В самом деле, он, кажется, так и не выслушал молодых людей об их взглядах на проблемы современности. И тогда, охваченный горячим порывом встретиться с ними снова дня через три вечером в пассаже «Восточное спокойствие», он пригласил их в ресторан «Дунлайшунь» («Восточное благополучие») отведать «баранину в самоваре» — «шуаньянжоу»[116]
. «В следующий раз я буду молчать — ни гу-гу, буду слушать только вас! — сказал он им. — Как говорится: „Я люблю своего учителя, но истина мне дороже“. А помните изречение: „Из трех идущих по дороге один непременно мой учитель!“ И еще: „В десяти комнатах обязательно живет верность и преданность“. Итак, мы снова встречаемся в ресторане „Дунлайшунь“. Опоздание — самая отвратительная черта китайцев! Непростительная!»…Он начисто забыл и о своей беседе со студентами, и о договоренности встретиться с ними. И вдруг, во время жестокого боя, происшедшего после «подлого ограбления», когда на него выплеснули плошку горячей похлебки, он о ней вспомнил. Он прозрел! Увы, со времени назначенного свидания прошло больше полутора часов. Мало того, сейчас у него в кармане нет ни гроша и нечего заложить в ломбарде. Какой уж тут ресторан, какая «баранина в самоваре»! Увы! Он не мог сейчас никуда пригласить даже трех нищих студентов!
Он обманул молодых людей, а ведь они ему дороги. А какой у них молодой задор, какая искренность! Ах, эти прекрасные, драгоценные качества молодежи! Но их очень легко спугнуть, испортить. Ни Учэн считал (и часто размышлял об этом), что растоптать чувства юных и чистых людей — это значит совершить самый гадкий, самый подлый и жестокий поступок. Того, кто это сделает, надо убивать! Сейчас это преступление совершил он сам!
Он чувствовал себя так, словно только что он собственными руками убил человека (правда, непреднамеренно), но раскаиваться в содеянном уже поздно. И все же его терзали угрызения совести, он был в состоянии отчаяния, глубоко переживая свой поступок. Но разве его переживания и угрызения совести не свидетельствуют о непреднамеренности его проступка? Самотерзаниями он сейчас пытался облегчить те обвинения, которые предъявляла ему его совесть, и тем самым успокоить себя. Дело сделано, и изменить ничего невозможно! Но если это так, то и нечего огорчаться.
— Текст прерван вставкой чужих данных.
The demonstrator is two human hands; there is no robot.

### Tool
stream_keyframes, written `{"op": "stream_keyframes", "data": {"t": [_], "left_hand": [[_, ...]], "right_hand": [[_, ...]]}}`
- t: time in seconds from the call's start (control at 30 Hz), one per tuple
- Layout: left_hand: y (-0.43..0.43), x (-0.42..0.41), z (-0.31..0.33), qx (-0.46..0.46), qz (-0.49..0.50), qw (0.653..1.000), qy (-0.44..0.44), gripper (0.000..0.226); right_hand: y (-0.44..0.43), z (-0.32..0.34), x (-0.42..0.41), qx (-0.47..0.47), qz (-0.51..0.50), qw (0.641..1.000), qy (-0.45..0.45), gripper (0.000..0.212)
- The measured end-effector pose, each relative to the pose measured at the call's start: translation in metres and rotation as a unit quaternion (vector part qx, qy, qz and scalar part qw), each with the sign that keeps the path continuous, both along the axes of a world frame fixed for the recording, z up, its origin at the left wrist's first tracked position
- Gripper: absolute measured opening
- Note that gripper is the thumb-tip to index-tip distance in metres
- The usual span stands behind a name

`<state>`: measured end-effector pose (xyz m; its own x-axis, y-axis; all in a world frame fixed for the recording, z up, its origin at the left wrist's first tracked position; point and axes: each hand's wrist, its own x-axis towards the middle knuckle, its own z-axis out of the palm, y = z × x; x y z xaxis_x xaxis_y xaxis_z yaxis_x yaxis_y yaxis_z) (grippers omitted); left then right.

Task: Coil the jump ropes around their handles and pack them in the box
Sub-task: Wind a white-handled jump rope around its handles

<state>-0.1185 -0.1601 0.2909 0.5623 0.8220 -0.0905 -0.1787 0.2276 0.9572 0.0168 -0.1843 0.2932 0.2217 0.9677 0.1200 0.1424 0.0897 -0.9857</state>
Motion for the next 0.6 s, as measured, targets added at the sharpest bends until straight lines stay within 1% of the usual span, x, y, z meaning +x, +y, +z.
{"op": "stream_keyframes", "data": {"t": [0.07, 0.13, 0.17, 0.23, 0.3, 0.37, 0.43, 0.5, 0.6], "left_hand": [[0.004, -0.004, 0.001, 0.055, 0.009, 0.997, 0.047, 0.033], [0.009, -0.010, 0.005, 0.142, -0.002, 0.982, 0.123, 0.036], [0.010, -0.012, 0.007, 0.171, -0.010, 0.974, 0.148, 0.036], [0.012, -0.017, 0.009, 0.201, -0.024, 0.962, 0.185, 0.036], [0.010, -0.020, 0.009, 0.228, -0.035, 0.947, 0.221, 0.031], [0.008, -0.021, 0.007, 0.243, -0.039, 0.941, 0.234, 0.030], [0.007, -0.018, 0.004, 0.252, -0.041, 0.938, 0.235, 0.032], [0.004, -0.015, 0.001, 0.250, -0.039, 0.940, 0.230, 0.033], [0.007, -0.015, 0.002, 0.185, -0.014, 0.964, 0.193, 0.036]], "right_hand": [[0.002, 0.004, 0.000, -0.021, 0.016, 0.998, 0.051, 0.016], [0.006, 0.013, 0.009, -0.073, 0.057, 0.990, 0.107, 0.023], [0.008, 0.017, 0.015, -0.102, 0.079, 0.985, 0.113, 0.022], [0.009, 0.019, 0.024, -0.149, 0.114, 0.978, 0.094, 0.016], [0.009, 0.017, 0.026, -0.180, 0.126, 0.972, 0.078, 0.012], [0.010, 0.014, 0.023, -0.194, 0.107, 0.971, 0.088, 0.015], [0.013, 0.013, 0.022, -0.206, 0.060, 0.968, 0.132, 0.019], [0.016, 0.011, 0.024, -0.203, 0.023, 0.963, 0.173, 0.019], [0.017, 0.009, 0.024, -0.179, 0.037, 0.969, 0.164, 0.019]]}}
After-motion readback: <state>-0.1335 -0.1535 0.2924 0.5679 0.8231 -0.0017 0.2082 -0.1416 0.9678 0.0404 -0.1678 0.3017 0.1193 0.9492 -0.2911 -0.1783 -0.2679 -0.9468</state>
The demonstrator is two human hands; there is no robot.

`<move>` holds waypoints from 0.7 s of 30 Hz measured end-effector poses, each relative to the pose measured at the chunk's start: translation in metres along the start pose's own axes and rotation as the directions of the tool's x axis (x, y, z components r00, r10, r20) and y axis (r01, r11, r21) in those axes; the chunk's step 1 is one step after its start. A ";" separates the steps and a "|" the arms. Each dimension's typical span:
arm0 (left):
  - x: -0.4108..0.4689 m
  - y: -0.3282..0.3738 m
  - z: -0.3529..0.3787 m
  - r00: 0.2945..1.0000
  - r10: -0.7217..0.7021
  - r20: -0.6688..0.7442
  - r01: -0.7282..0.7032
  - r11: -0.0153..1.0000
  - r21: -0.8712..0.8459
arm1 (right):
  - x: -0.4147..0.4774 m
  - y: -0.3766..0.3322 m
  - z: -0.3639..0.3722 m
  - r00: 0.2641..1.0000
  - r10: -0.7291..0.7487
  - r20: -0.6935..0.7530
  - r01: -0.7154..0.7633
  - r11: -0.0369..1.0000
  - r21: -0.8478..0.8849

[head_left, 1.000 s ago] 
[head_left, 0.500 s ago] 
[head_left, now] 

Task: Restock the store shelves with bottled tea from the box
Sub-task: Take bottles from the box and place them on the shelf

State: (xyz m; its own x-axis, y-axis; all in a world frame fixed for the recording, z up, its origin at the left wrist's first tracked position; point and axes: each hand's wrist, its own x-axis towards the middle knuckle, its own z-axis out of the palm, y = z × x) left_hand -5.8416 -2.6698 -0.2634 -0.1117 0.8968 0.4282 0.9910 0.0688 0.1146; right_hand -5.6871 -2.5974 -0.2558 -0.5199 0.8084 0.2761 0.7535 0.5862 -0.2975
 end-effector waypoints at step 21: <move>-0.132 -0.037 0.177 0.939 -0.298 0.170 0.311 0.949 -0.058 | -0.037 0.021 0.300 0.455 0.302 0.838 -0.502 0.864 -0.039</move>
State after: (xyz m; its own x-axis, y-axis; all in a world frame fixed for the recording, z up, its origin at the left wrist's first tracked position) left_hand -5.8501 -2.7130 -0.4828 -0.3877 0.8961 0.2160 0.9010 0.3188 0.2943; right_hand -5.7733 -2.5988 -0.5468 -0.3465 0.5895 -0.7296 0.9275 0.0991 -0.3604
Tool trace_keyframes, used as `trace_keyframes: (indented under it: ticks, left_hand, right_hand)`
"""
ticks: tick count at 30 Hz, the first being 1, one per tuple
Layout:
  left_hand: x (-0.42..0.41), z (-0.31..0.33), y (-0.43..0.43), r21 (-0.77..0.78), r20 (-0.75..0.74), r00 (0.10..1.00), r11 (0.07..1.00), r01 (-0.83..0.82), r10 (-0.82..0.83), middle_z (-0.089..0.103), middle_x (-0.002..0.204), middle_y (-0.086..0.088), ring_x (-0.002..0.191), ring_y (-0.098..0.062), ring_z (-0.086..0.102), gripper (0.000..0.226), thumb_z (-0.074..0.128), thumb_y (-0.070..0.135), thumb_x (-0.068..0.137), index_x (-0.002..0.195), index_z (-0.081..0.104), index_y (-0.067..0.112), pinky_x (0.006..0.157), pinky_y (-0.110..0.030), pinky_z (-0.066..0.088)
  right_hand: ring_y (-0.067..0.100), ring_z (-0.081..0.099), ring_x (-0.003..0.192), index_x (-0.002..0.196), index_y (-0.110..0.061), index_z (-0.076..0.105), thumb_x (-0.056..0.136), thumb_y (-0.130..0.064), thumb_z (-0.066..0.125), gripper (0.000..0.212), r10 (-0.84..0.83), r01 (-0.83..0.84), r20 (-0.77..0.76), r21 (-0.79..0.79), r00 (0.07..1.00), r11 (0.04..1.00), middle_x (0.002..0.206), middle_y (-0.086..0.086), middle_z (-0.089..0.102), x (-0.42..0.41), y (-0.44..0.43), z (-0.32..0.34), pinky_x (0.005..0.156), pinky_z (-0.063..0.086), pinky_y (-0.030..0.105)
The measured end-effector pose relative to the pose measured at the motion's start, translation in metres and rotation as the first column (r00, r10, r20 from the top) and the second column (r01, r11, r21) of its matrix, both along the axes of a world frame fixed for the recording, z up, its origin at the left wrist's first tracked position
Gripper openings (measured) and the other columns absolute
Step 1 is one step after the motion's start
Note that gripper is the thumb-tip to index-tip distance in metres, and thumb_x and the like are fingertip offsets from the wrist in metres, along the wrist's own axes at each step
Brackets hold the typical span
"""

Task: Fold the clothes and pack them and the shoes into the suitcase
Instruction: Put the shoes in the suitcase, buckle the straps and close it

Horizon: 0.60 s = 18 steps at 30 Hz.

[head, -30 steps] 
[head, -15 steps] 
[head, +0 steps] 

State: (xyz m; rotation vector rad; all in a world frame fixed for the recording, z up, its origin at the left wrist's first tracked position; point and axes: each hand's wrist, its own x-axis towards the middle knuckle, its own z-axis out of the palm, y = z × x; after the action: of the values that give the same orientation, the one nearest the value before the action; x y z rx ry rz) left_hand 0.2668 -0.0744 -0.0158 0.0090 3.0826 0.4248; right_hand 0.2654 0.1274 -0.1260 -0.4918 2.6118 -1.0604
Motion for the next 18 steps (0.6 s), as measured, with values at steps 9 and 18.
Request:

Если не существует лекарства, способного излечить недуг, значит, не стоит испытывать боль и огорчения. В моем положении ни одно снадобье мне не поможет, потому нечего ломать голову в поисках спасительной панацеи. Вот так: я не стану из-за этого ломать себе голову, потому что я закоренелый оптимист! Человек ли умер, пес ли подох — все едино! Это и есть настоящий оптимизм!
Он глубоко вздохнул. Разговаривать с молодыми людьми совсем не просто. И самым трудным является разговор о жизни, о действительности. Он решительно не хочет обсуждать с ними свое отношение к японским захватчикам. Он не смеет даже об этом подумать. Нет, он вовсе не собирается примкнуть к оккупантам, но и не помышляет ехать в Чунцин, так как не питает в отношении Чунцина никаких иллюзий. Ну а уж о маленькой Яньани, которую можно назвать крохотной горной деревушкой, — о ней он даже не хочет вспоминать, потому что больше всего он боится тягот, сомнений, пусть даже совсем ничтожных. Ему хочется крикнуть в голос: «Я вовсе не святой!» И еще ему хочется заявить: «Никакой я не борец!»
Он с горечью и раздражением подумал, что в каждой ошибке, оплошности, неприятности, в любой беде, в каждом ударе судьбы есть своя положительная сторона, есть своя неизбежность, которая делает тебя более хладнокровным и стойким, ибо тебе уже нельзя сделать выбор и не стоит думать о будущем. Но если я ожесточу свою душу, разве я смогу принести пользу отечеству, нации, наконец, принести пользу самому себе? Без этого я лишь исковеркаю и истопчу свою душу. Если я не завоюю дружбу, любовь, уважение, я удостоюсь лишь презрения и ненависти. Меня никто не поймет и не простит. Мои дети, мои любимые ученики будут презирать меня, ненавидеть и сторониться! Железная, гениальная логика! Рассуждая так, он вдруг почувствовал, что только сейчас обрел истинное «освобождение».